Kevin Feasel (@feaselkl)
https://csmore.info/on/amlindepth

Who Am I? What Am I Doing Here?

Motivation

My goals in this talk:

  • Quickly refresh your knowledge of Azure Machine Learning.
  • Dive into code-first programming with Azure ML.
  • Walk through model registration and MLflow.
  • Create and use machine learning pipelines.
  • Lay out the groundwork for MLOps.
  • Show how to write prediction results to Azure SQL Database.

Agenda

  1. A Brief Primer on Azure ML
  2. Code-First Programming
  3. MLflow
  4. ML Pipelines
  5. MLOps
  6. Scoring on Azure SQL DB

Our Scenario

We work for Catallaxy Services, a company which specializes in the sale of propane and propane accessories in the United States.

Catallaxy Services has a team of salespeople who travel around the country touting our products. Because this is business travel, expenses are paid for, including the costs of meals.

After a breach of trust in 2018 by certain members of the sales staff, management would like us to build a machine learning model which estimates the cost of meals for the sales team members as they travel.
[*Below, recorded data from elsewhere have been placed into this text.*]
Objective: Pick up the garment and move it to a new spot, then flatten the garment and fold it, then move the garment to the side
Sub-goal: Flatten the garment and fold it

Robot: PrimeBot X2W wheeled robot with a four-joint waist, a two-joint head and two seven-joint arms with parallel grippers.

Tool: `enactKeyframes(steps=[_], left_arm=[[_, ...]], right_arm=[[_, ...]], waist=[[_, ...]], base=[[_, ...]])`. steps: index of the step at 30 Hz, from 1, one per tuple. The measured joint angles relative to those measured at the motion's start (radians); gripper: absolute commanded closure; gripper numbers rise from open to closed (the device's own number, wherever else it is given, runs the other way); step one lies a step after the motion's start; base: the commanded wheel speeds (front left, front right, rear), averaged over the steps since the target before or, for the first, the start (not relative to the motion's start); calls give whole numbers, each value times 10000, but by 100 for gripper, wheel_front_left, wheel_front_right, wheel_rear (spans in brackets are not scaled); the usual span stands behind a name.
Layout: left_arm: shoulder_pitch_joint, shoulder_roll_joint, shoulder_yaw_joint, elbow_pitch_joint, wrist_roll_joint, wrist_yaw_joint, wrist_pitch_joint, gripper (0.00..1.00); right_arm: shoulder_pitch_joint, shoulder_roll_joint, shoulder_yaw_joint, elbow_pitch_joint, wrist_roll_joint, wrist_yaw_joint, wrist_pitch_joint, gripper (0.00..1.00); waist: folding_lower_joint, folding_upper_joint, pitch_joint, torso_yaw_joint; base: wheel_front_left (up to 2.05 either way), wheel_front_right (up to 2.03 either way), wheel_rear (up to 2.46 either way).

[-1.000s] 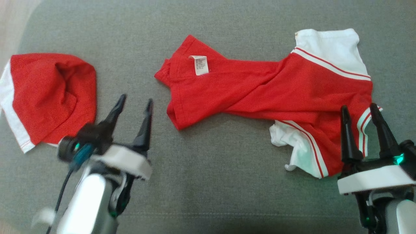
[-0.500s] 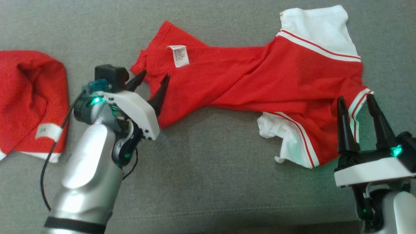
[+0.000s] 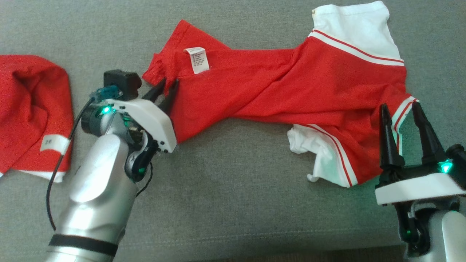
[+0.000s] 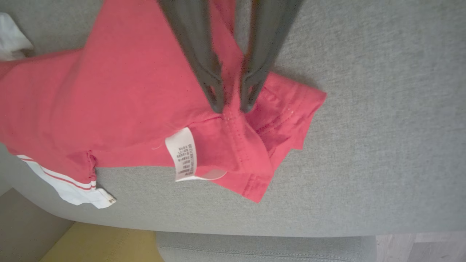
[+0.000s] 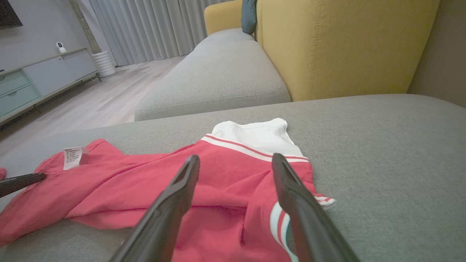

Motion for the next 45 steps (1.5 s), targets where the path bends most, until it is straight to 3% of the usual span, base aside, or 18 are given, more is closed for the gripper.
enactKeyframes(steps=[1,9,13,19,29,35,42,43,44,45], left_arm=[[-62,0,-75,15,0,-2,-13,100],[-186,65,-251,-4,17,-42,-487,100],[-254,105,-314,-155,111,19,-652,100],[-421,69,-545,-560,263,31,-844,100],[-1087,-161,-1204,-1321,355,13,-980,100],[-1342,-280,-1503,-1455,357,0,-1081,100],[-1479,-291,-1584,-1536,357,-2,-1290,100],[-1538,-286,-1584,-1551,357,-2,-1302,100],[-1576,-278,-1582,-1586,357,0,-1335,100],[-1592,-272,-1578,-1620,357,0,-1360,100]], right_arm=[[0,0,-4,0,21,0,0,0],[-124,-27,-148,98,19,0,136,0],[-1265,-629,-282,763,58,0,782,0],[-3233,-1616,-470,2360,504,0,1519,0],[-6658,-2834,-629,6627,757,0,2529,0],[-7981,-3198,-669,8372,523,0,2778,0],[-9121,-3463,-562,9595,364,0,3074,0],[-9284,-3480,-522,9704,364,0,3103,12],[-9419,-3480,-462,9802,376,0,3122,75],[-9501,-3480,-357,9852,393,0,3193,100]], waist=[[0,0,-11,16],[0,0,-92,49],[0,0,-43,74],[0,0,110,372],[2,0,976,1208],[2,0,1384,1635],[1,0,1805,1873],[1,0,1847,1890],[1,0,1876,1897],[1,0,1888,1890]], base=[[0,0,0],[0,0,0],[0,0,0],[0,0,0],[0,0,0],[0,0,0],[0,0,0],[0,0,0],[0,0,0],[0,0,0]])
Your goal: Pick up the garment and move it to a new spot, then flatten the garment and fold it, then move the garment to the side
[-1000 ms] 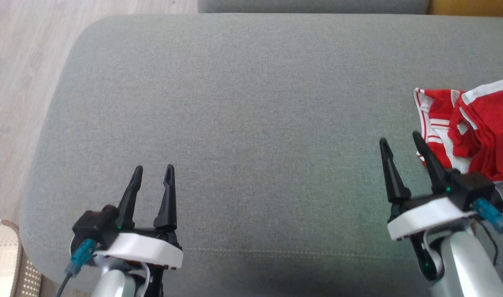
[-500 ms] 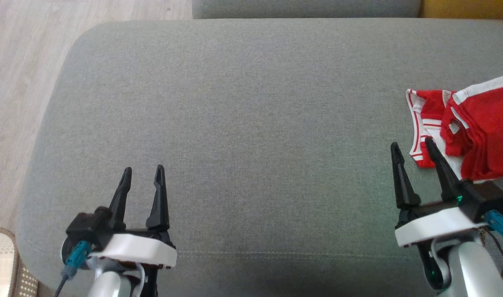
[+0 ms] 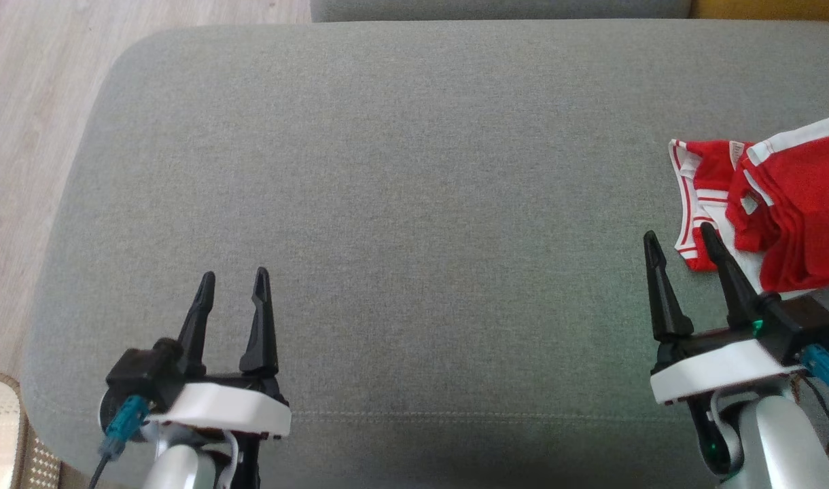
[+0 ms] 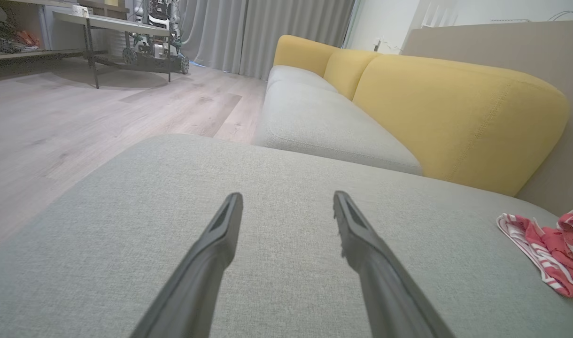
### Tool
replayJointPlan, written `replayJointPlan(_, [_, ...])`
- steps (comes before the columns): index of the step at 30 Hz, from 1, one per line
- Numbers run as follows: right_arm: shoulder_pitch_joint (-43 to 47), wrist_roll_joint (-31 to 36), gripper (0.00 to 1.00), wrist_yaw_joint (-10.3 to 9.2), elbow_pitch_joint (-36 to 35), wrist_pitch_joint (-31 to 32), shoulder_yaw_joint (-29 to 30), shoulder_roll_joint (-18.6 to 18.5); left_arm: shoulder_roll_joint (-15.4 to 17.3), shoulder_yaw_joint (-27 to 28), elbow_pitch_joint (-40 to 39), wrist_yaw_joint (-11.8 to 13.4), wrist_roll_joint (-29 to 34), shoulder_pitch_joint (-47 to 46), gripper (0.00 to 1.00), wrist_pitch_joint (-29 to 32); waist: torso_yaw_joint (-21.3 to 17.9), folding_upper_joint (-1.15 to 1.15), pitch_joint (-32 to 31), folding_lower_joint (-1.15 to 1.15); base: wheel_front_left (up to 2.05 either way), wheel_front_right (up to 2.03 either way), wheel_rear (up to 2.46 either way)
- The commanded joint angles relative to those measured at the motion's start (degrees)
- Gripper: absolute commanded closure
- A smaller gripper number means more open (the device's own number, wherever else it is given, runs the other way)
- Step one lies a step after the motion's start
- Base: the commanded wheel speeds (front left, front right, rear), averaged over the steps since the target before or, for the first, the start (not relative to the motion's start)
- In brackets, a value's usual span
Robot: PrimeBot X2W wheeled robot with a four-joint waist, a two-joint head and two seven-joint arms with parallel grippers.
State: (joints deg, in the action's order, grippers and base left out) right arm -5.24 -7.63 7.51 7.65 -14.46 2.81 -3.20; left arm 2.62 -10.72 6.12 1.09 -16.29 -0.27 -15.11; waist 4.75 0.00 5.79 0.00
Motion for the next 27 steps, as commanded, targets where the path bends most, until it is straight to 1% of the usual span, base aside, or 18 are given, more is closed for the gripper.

We have decided to use Azure Machine Learning to do this.

What is Azure Machine Learning?

Azure Machine Learning is Microsoft's primary offering for machine learning in the cloud.

Key Components

There are several major components which make up Azure ML.

  • Datastores
  • Datasets
  • Compute instances
  • Compute clusters
  • Azure ML Studio Designer
  • Experiments and Runs
  • Models
  • Endpoints
  • Inference clusters

Datastores

Datastores are connections to where the data lives, such as Azure SQL Database or Azure Data Lake Storage Gen2.

Datasets

Datasets contain the data we use to train models.

Compute instances

Compute instances are hosted virtual machines which contain a number of data science and machine learning libraries pre-installed. You can use these for easy remote development.

Compute clusters

Sometimes, you want something a bit more powerful to perform training. This is where compute clusters can help: spin them up for training and let them disappear automatically afterward to save money.

Designer

The Azure ML Studio Designer allows you to create training and scoring pipelines using a drag-and-drop interface reminiscent of SQL Server Integration Services.

Experiments and Runs

Experiments allow you to try things out in a controlled manner. Each Run of an experiment is tracked separately in the experiment, letting you see how well your changes work over time.

Models

The primary purpose of an experiment is to train a model.

Endpoints

Once you have a trained model, you can expose it as an API endpoint for scoring new data.

Inference clusters

Inference clusters are an easy method to host endpoints for real-time or batch scoring.

Demo Time

Agenda

  1. A Brief Primer on Azure ML
  2. Code-First Programming
  3. MLflow
  4. ML Pipelines
  5. MLOps
  6. Scoring on Azure SQL DB

Thinking in Code

The Azure ML Studio Designer works well enough for learning the basics of machine learning projects, but you'll quickly want to write code instead.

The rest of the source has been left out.